Jacking, Jackin’, or the jack is a freestyle dance move in which the dancer ripples their torso back and forth in an undulating motion. It emerged within the context of Chicago house music in the 1980s.

==Origins and interpretations==

The style is said to have developed in Chicago nightclubs like the Warehouse and the Power Plant, where house pioneer Frankie Knuckles was resident DJ, and Ron Hardy's Music Box, during the early 1980s.

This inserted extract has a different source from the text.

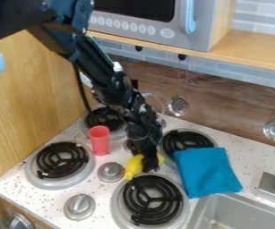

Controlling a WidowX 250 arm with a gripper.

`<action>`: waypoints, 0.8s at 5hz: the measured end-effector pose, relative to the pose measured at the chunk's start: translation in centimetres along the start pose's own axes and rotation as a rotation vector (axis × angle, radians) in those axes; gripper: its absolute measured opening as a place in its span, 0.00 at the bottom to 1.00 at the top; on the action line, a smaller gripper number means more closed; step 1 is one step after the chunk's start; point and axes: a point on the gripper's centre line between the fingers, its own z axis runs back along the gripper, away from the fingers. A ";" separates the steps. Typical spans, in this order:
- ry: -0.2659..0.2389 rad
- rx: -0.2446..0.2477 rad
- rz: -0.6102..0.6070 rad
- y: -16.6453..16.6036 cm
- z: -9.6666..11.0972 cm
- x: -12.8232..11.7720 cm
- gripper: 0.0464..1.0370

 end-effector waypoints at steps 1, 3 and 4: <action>-0.003 0.001 0.026 0.3 0.3 -0.8 0.57; -0.014 -0.013 0.092 -0.6 3.5 -1.9 0.57; 0.000 0.002 0.221 -0.8 4.6 -2.8 0.57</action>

Music journalist Simon Reynolds has argued that just as house music evolved from disco music (among other influences – see House music), jacking evolved from the expressiveness of disco dancing. Even more than disco, house music endorsed an “abandonment of subjectivity and self-will”, promoting the “ecstasy of being enthralled by the beat”. He sees jacking as a reflection of this abandonment of subjectivity:

“In disco, dance had gradually shed its role as courtship ritual and opened up into unpaired freestyle self-expression. Jacking took this to the next stage, replacing pelvic thrust and booty shake with a whole-body frenzy of polymorphously perverse tics and convulsive pogo-ing.” — Simon Reynolds: Generation Ecstasy, 1999, p. 29

A similar account on the sexual content of jacking was suggested by Barry Walters in his 1986 article on house music in SPIN magazine:

“House lyrical content consists of dancing and sex. ‘Jacking your body’ (moving up and down on a dance floor) can easily slide into sex. [...] Like the incessantly booming beat, house sexuality is reduced to absurdly aggressive basics, but not without a self-mocking playfulness and an underlying message of liberation.” — Barry Walters: Burning Down the House, 1986

DJ and record producer Chip E. also explains the body movements in jacking with a reference to sexuality:

“Some of the music is explicitly sexual because some of the individuals are explicitly sexual. House is suited for the way people dance now, which is like being in bed but standing up. ‘Jacking’ is to house as ‘boogying’ was to disco.” — Chip E., quoted by Walters, Burning Down the House, 1986

=="Jackin' house" as a style of music==
The terms "jacking", "jackin'", or "jack" found their way into numerous titles of early house music records, such as the Jack Trax EP by Chip E. (1985), "Jack'n the House" (1985) by Farley "Jackmaster" Funk (1985), "Jack Your Body" by Steve "Silk" Hurley (1986), "The Jack That House Built" by Jack 'n' Chill (1987), or "Jack to the Sound of the Underground" by Hithouse (1988).

The term is also transferred to certain styles of house music called "jackin' house".